◆ **Work instructions**
Each line of the records below needs repeating exactly. Skip the pictures.

◆ **Materials provided**

============================================================

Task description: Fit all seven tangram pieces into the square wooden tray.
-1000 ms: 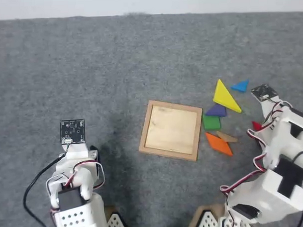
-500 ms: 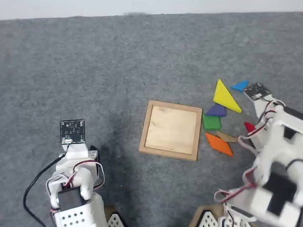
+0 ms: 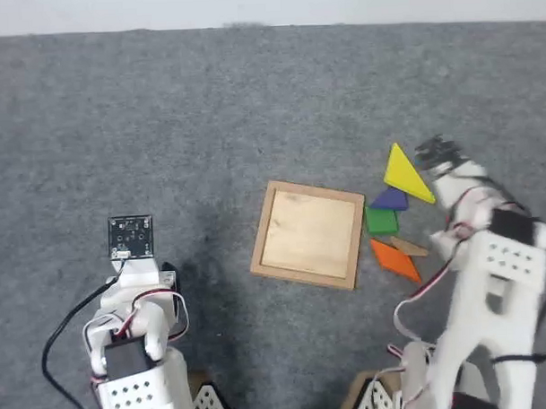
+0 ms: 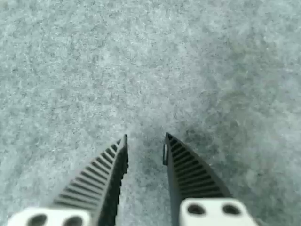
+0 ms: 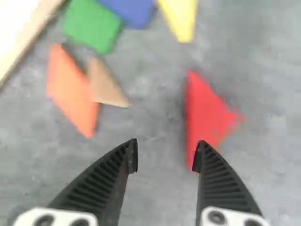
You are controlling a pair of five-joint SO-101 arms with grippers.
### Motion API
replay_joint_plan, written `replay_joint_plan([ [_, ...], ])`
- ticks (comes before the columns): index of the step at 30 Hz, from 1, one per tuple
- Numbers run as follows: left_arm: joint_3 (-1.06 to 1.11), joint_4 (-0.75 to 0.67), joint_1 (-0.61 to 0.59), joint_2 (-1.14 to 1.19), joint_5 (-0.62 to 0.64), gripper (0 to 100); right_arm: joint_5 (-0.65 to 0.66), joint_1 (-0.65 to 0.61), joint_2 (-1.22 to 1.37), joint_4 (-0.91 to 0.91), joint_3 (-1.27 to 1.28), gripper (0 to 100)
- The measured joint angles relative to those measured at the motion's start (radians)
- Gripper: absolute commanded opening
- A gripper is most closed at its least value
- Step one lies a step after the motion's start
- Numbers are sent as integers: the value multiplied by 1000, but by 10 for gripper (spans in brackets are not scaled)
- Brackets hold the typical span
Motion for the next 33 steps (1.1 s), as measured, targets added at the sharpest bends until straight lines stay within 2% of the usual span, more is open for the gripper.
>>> replay_joint_plan([
  [3,0,0,0,0,0,121,41,60,132,-3,-107,276],
  [7,0,0,0,0,0,121,94,69,382,-9,-215,278],
  [14,0,0,0,0,0,121,103,83,649,-150,-236,278],
  [23,0,0,0,0,0,121,103,181,680,-210,-281,279],
  [33,0,0,0,0,0,121,103,183,654,-261,-282,279],
])
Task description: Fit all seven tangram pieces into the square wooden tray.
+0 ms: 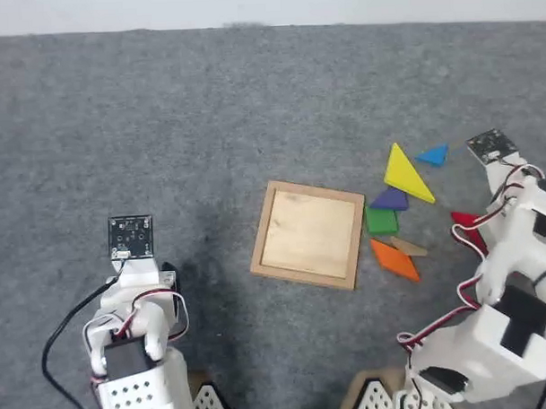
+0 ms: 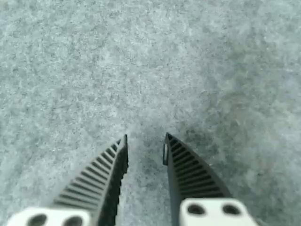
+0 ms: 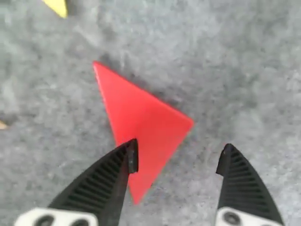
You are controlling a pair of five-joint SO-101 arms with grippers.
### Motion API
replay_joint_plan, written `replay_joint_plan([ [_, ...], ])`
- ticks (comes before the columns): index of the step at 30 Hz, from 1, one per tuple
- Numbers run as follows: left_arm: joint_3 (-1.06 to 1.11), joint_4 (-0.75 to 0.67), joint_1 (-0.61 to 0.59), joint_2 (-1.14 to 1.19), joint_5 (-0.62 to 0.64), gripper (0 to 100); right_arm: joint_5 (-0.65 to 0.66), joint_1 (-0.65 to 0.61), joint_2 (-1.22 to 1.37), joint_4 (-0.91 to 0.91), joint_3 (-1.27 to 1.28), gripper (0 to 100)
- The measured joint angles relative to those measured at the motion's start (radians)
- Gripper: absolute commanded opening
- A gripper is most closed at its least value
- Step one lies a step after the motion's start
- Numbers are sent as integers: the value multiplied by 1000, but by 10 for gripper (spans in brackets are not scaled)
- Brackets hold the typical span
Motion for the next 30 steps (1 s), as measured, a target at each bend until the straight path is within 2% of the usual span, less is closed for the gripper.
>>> replay_joint_plan([
  [7,0,0,0,0,0,121,0,-9,137,-11,-92,276],
  [15,0,0,0,0,0,121,68,-28,190,-14,-123,275],
  [26,0,0,0,0,0,121,175,-58,-54,-137,265,274],
  [30,0,0,0,-2,0,121,180,-66,-78,-137,301,274],
])
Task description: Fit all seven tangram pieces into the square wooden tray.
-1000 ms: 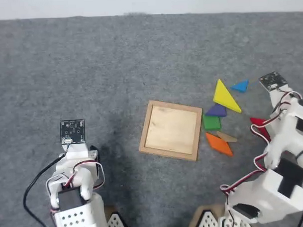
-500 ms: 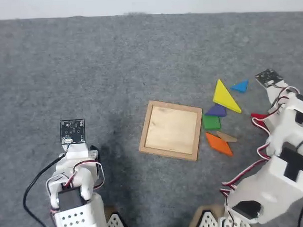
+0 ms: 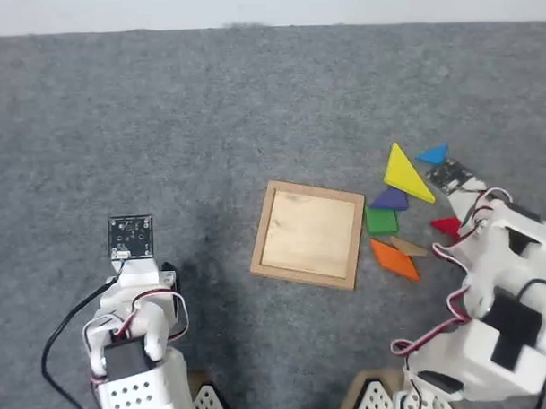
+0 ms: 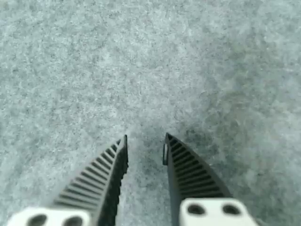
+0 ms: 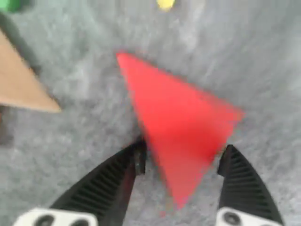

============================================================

◆ **Output below**
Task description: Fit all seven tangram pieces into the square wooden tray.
-1000 ms: 
-500 ms: 
+0 ms: 
+0 ms: 
+0 ms: 
You are controlling a pair of five-joint SO-101 arms with grippers.
### Motion API
replay_joint_plan, written `replay_joint_plan([ [_, ...], ])`
- ticks (comes before the columns): index of the step at 30 Hz, from 1, one per tuple
- Numbers run as follows: left_arm: joint_3 (-1.06 to 1.11), joint_4 (-0.75 to 0.67), joint_1 (-0.61 to 0.59), joint_2 (-1.14 to 1.19), joint_5 (-0.62 to 0.64), gripper (0 to 100); right_arm: joint_5 (-0.65 to 0.66), joint_1 (-0.65 to 0.61), joint_2 (-1.22 to 1.37), joint_4 (-0.91 to 0.91), joint_3 (-1.27 to 1.28), gripper (0 to 100)
- The measured joint angles relative to those measured at the motion's start (radians)
- Gripper: absolute commanded opening
- A gripper is most closed at its least value
- Step one lies a step after the motion's start
- Numbers are sent as integers: the value multiplied by 1000, but by 10 for gripper (spans in brackets are not scaled)
- Brackets hold the typical span
Motion for the next 33 steps (1.1 s), as measured, targets added at the sharpest bends until straight lines stay within 2% of the usual span, more is open for the gripper.
>>> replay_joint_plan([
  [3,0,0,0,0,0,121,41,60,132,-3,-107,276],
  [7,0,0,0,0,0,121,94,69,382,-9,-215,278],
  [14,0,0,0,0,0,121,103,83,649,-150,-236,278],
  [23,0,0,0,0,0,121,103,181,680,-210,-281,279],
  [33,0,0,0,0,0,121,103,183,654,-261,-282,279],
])
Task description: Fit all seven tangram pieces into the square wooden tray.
+0 ms: 
+0 ms: 
+0 ms: 
You are controlling a pair of five-joint SO-101 arms with grippers.
### Motion API
replay_joint_plan, written `replay_joint_plan([ [_, ...], ])`
- ticks (comes before the columns): index of the step at 30 Hz, from 1, one per tuple
- Numbers run as follows: left_arm: joint_3 (-1.06 to 1.11), joint_4 (-0.75 to 0.67), joint_1 (-0.61 to 0.59), joint_2 (-1.14 to 1.19), joint_5 (-0.62 to 0.64), gripper (0 to 100); right_arm: joint_5 (-0.65 to 0.66), joint_1 (-0.65 to 0.61), joint_2 (-1.22 to 1.37), joint_4 (-0.91 to 0.91), joint_3 (-1.27 to 1.28), gripper (0 to 100)
- The measured joint angles relative to those measured at the motion's start (radians)
- Gripper: absolute commanded opening
- A gripper is most closed at its least value
- Step one lies a step after the motion's start
- Numbers are sent as integers: the value multiplied by 1000, but by 10 for gripper (spans in brackets are not scaled)
- Brackets hold the typical span
Motion for the next 30 steps (1 s), as measured, a target at each bend until the straight path is within 2% of the usual span, less is closed for the gripper.
>>> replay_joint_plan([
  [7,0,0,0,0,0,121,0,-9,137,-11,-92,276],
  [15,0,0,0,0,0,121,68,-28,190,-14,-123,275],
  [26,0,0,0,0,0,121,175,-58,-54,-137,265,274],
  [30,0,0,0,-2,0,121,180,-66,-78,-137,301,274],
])
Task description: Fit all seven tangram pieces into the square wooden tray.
-1000 ms: 
-500 ms: 
+0 ms: 
+0 ms: 
+0 ms: 

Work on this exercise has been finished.